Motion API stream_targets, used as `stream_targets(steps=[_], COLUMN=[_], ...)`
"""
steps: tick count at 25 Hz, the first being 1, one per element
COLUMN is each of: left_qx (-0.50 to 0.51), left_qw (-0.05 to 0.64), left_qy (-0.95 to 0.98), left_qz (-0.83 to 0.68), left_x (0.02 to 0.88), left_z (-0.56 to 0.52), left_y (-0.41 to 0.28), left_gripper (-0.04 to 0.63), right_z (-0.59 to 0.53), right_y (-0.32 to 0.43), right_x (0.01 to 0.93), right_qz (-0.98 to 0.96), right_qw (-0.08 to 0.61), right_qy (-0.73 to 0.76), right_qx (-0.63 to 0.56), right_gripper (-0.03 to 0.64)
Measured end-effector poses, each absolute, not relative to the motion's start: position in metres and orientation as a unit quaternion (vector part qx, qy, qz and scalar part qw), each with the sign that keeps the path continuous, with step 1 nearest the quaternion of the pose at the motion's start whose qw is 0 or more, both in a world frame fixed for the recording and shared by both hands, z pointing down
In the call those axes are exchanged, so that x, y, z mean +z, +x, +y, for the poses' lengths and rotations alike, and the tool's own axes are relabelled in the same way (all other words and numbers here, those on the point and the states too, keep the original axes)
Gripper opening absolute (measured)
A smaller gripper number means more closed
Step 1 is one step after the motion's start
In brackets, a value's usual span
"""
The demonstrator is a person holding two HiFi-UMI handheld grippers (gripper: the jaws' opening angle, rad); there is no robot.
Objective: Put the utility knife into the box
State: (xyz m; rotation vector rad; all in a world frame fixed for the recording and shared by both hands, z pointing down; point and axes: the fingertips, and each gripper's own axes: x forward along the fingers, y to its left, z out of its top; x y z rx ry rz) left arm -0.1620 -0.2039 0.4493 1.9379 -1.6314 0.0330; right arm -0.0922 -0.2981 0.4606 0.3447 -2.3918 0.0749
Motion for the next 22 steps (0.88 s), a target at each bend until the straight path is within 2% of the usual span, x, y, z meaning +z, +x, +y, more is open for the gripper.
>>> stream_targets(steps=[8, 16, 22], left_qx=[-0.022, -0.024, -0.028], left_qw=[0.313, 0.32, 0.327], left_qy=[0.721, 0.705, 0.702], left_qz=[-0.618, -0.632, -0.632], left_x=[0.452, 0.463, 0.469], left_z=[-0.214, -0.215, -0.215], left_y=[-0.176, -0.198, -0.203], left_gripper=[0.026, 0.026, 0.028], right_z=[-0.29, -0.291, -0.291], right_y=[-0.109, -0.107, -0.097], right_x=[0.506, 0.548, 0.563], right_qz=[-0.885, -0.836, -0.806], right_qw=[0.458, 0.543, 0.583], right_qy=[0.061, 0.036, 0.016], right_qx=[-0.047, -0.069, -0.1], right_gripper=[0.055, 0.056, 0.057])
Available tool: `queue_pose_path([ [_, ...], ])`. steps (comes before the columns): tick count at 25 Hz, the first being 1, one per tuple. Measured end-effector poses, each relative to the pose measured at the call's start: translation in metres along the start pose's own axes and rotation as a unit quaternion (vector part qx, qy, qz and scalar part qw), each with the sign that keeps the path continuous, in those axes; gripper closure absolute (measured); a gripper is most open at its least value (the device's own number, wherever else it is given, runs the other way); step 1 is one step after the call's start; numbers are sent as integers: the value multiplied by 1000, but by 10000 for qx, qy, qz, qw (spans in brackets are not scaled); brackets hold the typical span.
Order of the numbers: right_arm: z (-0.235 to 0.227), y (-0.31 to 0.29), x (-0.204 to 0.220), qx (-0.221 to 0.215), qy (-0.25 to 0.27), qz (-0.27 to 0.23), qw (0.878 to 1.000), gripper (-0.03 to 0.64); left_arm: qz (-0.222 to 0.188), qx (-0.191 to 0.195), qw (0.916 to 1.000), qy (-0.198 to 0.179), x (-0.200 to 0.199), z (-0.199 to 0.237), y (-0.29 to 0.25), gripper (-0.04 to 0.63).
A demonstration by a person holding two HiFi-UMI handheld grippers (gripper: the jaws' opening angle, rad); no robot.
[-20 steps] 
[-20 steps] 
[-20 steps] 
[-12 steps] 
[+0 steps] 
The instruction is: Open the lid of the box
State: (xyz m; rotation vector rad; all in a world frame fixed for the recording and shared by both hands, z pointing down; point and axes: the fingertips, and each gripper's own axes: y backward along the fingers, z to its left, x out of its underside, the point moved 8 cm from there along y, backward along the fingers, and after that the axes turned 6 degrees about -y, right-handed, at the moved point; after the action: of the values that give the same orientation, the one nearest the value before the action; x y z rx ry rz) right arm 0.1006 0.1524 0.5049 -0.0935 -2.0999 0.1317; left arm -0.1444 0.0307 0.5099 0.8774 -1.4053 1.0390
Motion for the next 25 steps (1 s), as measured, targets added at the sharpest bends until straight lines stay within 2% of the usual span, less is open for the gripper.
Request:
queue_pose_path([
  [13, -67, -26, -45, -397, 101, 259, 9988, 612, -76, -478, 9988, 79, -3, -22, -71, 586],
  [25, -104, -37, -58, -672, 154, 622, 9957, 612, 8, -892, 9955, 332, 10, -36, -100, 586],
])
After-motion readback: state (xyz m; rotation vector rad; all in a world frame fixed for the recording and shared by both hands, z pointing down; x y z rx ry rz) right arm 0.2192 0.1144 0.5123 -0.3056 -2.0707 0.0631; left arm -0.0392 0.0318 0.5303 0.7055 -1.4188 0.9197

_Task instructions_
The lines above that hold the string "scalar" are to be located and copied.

_Task output_
Measured end-effector poses, each absolute, not relative to the motion's start: position in metres and orientation as a unit quaternion (vector part qx, qy, qz and scalar part qw), each with the sign that keeps the path continuous, with step 1 nearest the quaternion of the pose at the motion's start whose qw is 0 or more, both in a world frame fixed for the recording and shared by both hands, z pointing down
Available tool: `queue_pose_path([ [_, ...], ])`. steps (comes before the columns): tick count at 25 Hz, the first being 1, one per tuple. Measured end-effector poses, each relative to the pose measured at the call's start: translation in metres along the start pose's own axes and rotation as a unit quaternion (vector part qx, qy, qz and scalar part qw), each with the sign that keeps the path continuous, in those axes; gripper closure absolute (measured); a gripper is most open at its least value (the device's own number, wherever else it is given, runs the other way); step 1 is one step after the call's start; numbers are sent as integers: the value multiplied by 1000, but by 10000 for qx, qy, qz, qw (spans in brackets are not scaled); brackets hold the typical span.

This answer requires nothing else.